[Exercise details]:
Word for word, repeat the data that follows. Do not include the pictures.

[Stored data]:
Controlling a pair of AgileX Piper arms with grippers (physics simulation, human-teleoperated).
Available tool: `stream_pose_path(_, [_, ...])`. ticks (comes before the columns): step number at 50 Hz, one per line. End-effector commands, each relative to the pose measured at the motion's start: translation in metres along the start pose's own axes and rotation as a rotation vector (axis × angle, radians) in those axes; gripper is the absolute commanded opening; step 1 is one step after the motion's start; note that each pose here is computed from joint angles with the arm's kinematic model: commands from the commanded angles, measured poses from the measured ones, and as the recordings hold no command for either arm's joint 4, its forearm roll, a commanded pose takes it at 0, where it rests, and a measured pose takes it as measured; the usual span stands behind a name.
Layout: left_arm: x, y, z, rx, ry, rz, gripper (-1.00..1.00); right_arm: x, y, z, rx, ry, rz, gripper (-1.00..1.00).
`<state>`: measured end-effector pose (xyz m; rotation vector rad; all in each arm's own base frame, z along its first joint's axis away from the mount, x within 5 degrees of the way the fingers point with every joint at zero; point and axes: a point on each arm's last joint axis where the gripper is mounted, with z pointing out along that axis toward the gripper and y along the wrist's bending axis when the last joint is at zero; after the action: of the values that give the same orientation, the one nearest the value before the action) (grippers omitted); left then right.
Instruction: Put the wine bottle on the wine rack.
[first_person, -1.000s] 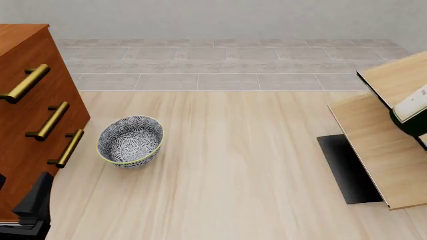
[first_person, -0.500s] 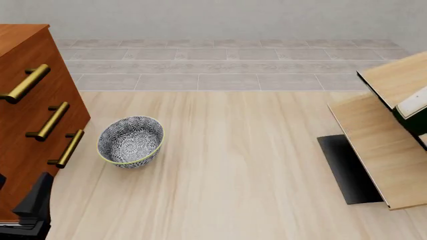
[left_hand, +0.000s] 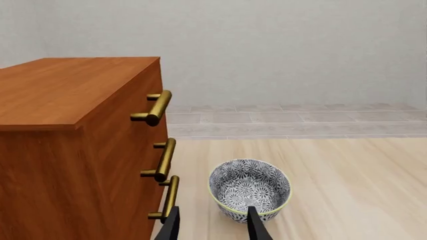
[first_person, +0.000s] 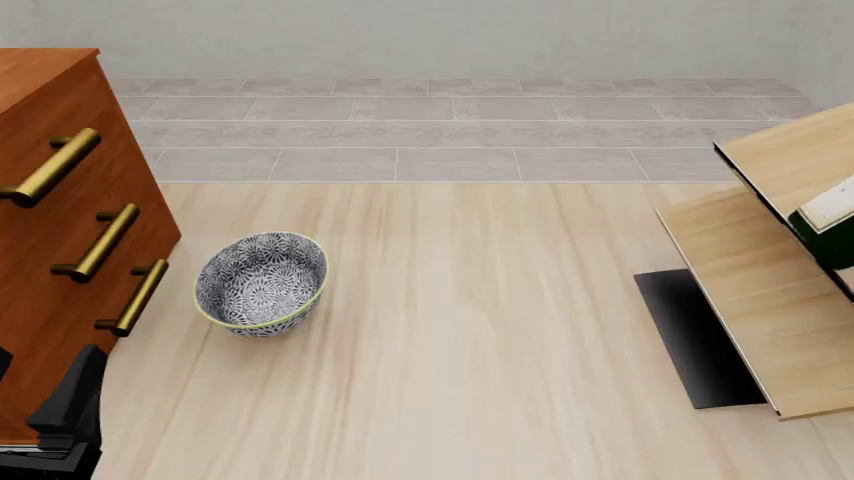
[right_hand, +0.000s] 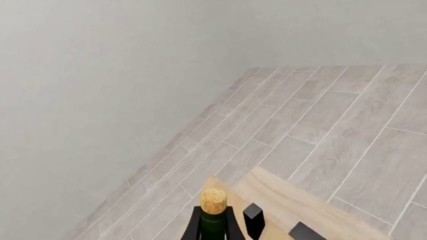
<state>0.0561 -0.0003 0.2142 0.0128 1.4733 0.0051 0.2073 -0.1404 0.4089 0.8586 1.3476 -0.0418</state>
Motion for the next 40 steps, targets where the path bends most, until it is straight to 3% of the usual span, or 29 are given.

[The completed task]:
Controlling a pair of AgileX Piper arms with grippers (physics simulation, human-teleoperated).
Available tool: `stream_pose_path(_, [_, ...])`. ticks (comes before the columns): step number at 50 Hz, one per line. End-effector commands, each relative to the pose measured at the motion's start: translation in metres along the start pose's own axes and rotation as a rotation vector (axis × angle, radians) in those axes; gripper is the absolute commanded opening; step 1 is one step after the motion's start; note that each pose here is computed from joint angles with the arm's kinematic model: commands from the commanded angles, measured poses from the measured ones, and as the recordings hold no command for either arm's joint 4, its forearm roll, a commanded pose takes it at 0, where it rests, and a measured pose takes it as measured; the usual span stands behind a name.
Layout: left_arm: x, y, z, rx, ry, rz, gripper (-1.00..1.00); right_arm: x, y, z, rx, ry, rz, gripper (-1.00..1.00).
`<state>`: measured end-effector pose (xyz m; rotation vector rad; all in each arm's own base frame, z along its first joint's axis away from the mount, x within 5 degrees of the way the fingers point with every joint at zero; point and axes: a point on each arm's last joint axis where the gripper is mounted, with z pointing out along that axis toward the gripper and y along the wrist's bending axis when the last joint is at zero; after the action: of the values that give the same orientation, the one nearest the value before the action) (grippers omitted); left then right.
Instruction: Put the wine bottle on the wine rack.
[first_person, -1.000s] 
[first_person, -0.500s] 
[left_hand, +0.000s] 
[first_person, +0.000s] 
[right_hand, +0.000s] 
<state>0.0561 -0.0003 0.2142 0.0128 1.4733 0.0051 0.2073 -0.1404 0.4089 0.8586 1.3476 -0.0418</state>
Motion for the next 40 steps, targets where the path bends most, until it is straight to 3% of the usual span, or 29 are given.

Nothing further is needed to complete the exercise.